→ WHAT YOU HAVE TO DO
Output the material exactly, line by line.

→ MATERIAL SUPPLIED
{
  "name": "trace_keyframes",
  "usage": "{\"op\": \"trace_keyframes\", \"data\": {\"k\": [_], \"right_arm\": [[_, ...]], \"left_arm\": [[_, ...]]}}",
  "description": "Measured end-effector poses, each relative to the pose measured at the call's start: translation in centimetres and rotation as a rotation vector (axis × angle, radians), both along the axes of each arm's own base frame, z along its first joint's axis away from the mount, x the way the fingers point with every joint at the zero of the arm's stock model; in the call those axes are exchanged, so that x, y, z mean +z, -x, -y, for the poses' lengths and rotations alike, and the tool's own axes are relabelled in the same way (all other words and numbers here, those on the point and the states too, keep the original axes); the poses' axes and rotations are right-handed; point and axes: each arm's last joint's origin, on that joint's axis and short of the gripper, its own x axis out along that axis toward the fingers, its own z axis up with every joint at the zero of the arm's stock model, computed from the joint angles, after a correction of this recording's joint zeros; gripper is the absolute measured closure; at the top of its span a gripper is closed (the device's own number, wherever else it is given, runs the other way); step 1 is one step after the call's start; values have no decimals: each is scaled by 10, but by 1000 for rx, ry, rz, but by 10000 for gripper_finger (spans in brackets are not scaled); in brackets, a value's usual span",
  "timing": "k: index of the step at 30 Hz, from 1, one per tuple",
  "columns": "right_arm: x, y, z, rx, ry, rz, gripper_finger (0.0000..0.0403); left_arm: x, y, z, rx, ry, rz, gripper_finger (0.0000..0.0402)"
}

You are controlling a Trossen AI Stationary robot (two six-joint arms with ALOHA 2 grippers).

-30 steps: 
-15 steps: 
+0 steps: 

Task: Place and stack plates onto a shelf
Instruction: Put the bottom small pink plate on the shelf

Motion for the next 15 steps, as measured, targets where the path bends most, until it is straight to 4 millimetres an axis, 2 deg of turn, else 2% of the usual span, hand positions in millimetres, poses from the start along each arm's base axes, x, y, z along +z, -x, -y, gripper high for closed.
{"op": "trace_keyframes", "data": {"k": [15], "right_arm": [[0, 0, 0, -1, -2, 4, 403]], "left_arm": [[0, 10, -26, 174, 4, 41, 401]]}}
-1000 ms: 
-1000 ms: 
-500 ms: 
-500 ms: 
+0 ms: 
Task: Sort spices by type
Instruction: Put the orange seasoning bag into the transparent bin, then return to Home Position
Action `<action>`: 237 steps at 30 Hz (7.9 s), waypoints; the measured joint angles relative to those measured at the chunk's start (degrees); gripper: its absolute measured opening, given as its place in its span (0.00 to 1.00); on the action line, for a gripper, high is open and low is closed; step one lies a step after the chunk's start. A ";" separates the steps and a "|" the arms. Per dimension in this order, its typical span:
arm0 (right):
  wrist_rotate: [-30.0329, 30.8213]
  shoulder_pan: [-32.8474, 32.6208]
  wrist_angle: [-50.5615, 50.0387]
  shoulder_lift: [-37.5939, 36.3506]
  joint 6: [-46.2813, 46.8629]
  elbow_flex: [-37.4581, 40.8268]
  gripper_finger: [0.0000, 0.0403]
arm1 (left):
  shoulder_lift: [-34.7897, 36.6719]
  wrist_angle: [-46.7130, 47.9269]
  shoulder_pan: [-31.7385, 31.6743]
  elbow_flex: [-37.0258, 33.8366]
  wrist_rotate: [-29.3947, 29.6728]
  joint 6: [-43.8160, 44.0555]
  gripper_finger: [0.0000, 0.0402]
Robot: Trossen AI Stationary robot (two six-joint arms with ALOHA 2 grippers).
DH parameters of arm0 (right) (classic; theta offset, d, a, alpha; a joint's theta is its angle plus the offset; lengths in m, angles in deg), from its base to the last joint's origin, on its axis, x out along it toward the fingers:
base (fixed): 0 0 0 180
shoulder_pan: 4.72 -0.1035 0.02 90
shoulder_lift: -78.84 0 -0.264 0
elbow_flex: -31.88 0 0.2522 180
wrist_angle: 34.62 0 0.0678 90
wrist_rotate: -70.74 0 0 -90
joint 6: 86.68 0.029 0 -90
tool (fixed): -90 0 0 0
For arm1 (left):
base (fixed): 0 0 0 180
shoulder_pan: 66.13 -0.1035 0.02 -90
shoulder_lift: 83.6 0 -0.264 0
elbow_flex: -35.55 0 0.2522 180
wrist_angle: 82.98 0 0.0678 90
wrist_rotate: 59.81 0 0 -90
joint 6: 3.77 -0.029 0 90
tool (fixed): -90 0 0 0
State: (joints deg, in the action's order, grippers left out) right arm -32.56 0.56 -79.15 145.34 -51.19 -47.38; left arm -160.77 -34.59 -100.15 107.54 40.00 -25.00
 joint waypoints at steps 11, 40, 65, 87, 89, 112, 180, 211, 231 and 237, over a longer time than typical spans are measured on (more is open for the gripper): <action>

→ WRITTEN REPLY
{
  "name": "trace_keyframes",
  "usage": "{\"op\": \"trace_keyframes\", \"data\": {\"k\": [_], \"right_arm\": [[_, ...]], \"left_arm\": [[_, ...]]}}",
  "description": "Measured end-effector poses, each relative to the pose measured at the call's start: translation in centimetres and rotation as a rotation vector (axis × angle, radians), both along the axes of each arm's own base frame, z along its first joint's axis away from the mount, x the way the fingers point with every joint at the zero of the arm's stock model; in the call those axes are exchanged, so that x, y, z mean +z, -x, -y, for the poses' lengths and rotations alike, and the tool's own axes are relabelled in the same way (all other words and numbers here, those on the point and the states too, keep the original axes); the poses' axes and rotations are right-handed; point and axes: each arm's last joint's origin, on that joint's axis and short of the gripper, its own x axis out along that axis toward the fingers, its own z axis up with every joint at the zero of the arm's stock model, computed from the joint angles, after a correction of this recording's joint zeros; gripper is the absolute measured closure; at the top of its span a gripper is closed (the device's own number, wherever else it is given, runs the other way); step 1 is one step after the call's start; values have no decimals: each is scaled by 10, but by 1000 for rx, ry, rz, but by 10000 for gripper_finger (spans in brackets are not scaled); in brackets, a value's usual span",
  "timing": "k: index of the step at 30 Hz, from 1, one per tuple",
  "columns": "right_arm: x, y, z, rx, ry, rz, gripper_finger (0.0000..0.0403); left_arm: x, y, z, rx, ry, rz, gripper_finger (0.0000..0.0402)"
}

You are controlling a Trossen AI Stationary robot (two six-joint arms with ALOHA 2 grippers).

-30 steps: 
-15 steps: 
+0 steps: 

Task: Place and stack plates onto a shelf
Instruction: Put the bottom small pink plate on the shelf

Motion for the next 15 steps, as measured, targets where the path bends most, until it is straight to 4 millimetres an axis, 2 deg of turn, else 2% of the usual span, hand positions in millimetres, poses from the start along each arm's base axes, x, y, z along +z, -x, -y, gripper high for closed.
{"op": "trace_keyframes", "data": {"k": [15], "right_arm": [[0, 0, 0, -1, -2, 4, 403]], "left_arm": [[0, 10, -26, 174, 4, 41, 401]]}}
-1000 ms: 
-1000 ms: 
-500 ms: 
-500 ms: 
+0 ms: 
Task: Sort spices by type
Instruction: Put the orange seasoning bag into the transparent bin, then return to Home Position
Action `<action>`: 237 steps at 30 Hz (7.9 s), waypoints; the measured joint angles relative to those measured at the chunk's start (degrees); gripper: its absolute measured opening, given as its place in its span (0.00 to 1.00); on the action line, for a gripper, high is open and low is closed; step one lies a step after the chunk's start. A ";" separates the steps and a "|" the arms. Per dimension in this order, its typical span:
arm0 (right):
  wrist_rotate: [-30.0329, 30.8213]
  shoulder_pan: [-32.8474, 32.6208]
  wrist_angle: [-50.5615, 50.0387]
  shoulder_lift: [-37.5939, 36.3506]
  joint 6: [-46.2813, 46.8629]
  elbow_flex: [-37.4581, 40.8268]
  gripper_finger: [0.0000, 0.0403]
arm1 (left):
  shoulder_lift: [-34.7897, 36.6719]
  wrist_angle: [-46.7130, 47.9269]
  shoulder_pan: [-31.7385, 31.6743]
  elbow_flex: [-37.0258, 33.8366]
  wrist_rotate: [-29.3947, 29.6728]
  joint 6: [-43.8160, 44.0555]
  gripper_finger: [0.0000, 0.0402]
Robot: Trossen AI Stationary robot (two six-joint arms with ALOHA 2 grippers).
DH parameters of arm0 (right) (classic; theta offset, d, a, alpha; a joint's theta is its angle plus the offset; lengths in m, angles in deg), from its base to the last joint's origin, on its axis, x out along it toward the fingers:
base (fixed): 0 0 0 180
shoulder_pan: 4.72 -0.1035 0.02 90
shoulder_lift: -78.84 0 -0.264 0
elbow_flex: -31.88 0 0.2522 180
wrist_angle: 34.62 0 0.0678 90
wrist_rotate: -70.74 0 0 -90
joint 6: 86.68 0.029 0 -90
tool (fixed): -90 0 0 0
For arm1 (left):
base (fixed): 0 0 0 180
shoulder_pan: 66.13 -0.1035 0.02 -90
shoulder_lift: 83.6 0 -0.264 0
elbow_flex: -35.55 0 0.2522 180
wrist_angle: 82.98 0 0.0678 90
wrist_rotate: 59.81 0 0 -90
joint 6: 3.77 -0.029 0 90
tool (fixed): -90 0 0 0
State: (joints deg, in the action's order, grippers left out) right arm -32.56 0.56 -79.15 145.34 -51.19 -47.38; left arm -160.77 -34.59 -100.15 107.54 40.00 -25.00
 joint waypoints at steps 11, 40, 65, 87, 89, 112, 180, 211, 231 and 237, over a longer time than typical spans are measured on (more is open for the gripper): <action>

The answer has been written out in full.